■ Activity:
Your answer should be the lines from the start of the records through the line with "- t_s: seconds", copied word for word.

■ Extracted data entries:
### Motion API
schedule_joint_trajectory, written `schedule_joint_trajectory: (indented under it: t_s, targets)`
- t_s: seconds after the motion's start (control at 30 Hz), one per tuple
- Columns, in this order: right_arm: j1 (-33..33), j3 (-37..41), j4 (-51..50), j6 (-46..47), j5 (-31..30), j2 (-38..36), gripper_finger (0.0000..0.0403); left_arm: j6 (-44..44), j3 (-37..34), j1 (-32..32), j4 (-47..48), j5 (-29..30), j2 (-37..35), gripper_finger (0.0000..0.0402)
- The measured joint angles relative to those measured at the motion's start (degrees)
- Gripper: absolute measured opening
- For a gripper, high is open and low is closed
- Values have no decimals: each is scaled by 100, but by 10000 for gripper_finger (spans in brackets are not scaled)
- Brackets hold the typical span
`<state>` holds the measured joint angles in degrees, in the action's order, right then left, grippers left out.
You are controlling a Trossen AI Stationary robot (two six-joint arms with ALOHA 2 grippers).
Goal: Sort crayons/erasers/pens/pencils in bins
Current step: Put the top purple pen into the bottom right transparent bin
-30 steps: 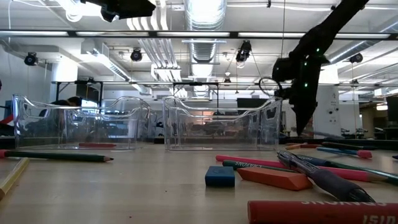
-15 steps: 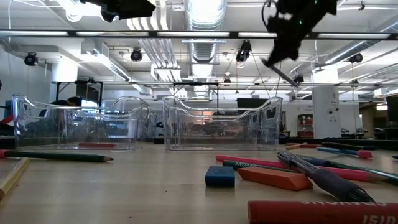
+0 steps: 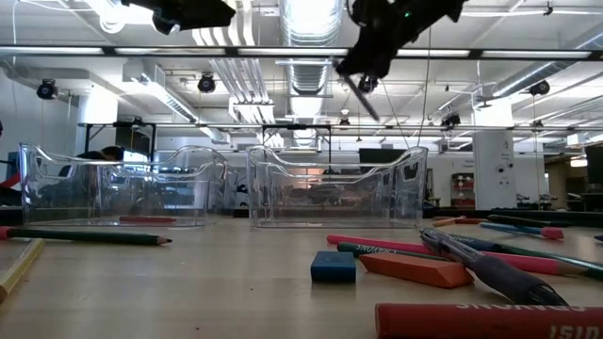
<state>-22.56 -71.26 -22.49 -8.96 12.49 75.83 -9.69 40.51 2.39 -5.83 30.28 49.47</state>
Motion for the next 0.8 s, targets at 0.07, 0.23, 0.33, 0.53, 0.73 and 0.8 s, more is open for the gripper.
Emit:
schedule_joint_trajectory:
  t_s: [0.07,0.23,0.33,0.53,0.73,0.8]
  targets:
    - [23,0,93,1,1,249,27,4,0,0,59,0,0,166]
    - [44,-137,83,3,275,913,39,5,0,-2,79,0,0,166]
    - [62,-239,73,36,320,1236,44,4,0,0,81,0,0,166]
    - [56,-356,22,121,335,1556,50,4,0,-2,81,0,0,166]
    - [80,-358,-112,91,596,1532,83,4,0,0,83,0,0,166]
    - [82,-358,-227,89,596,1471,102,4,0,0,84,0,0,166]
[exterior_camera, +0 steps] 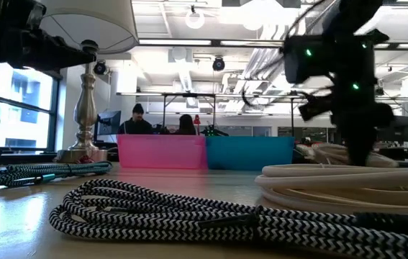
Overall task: Pick & Place USB Port
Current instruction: Put the top light brown hdmi cable into the pink bin
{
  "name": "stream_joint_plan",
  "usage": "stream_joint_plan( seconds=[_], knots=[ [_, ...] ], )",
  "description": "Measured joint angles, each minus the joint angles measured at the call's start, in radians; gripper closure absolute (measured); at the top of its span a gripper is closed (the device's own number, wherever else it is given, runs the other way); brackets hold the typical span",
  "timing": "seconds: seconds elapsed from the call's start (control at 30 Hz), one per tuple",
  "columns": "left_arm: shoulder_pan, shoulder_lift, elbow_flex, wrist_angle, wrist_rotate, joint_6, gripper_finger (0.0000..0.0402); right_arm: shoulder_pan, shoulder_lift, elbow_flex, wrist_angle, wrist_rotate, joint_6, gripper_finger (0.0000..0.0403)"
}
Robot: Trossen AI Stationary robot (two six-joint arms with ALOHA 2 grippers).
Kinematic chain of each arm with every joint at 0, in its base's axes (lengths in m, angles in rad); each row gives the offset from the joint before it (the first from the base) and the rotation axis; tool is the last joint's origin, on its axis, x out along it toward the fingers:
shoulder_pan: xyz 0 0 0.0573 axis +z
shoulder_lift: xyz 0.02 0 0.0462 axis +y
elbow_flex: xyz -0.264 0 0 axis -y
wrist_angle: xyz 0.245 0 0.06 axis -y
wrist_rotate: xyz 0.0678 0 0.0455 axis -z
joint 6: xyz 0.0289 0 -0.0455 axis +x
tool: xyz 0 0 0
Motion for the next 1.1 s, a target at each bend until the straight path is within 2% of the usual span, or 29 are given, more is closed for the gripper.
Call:
stream_joint_plan(
  seconds=[0.17, 0.5, 0.63, 0.8, 1.0, 1.1],
  knots=[
    [0.0, 0.0, -0.04, 0.117, 0.0, -0.035, 0.0279, 0.056, -0.001, 0.124, -0.082, 0.062, 0.0, 0.037],
    [0.0, 0.0, -0.043, 0.115, 0.017, -0.007, 0.0279, 0.262, -0.004, 0.504, -0.407, 0.234, 0.13, 0.037],
    [0.0, 0.001, -0.043, 0.129, 0.095, 0.005, 0.0279, 0.34, -0.005, 0.636, -0.391, 0.332, 0.108, 0.037],
    [-0.001, 0.001, -0.043, 0.263, 0.32, -0.034, 0.0279, 0.399, -0.006, 0.719, -0.323, 0.447, 0.009, 0.037],
    [0.0, 0.014, -0.043, 0.292, 0.291, -0.013, 0.0276, 0.416, -0.006, 0.702, -0.207, 0.46, -0.097, 0.037],
    [0.0, 0.062, -0.043, 0.329, 0.274, -0.008, 0.0258, 0.412, -0.006, 0.677, -0.135, 0.442, -0.154, 0.037]
  ],
)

■ Output for this exercise:
### Motion API
schedule_joint_trajectory, written `schedule_joint_trajectory: (indented under it: t_s, targets)`
- t_s: seconds after the motion's start (control at 30 Hz), one per tuple

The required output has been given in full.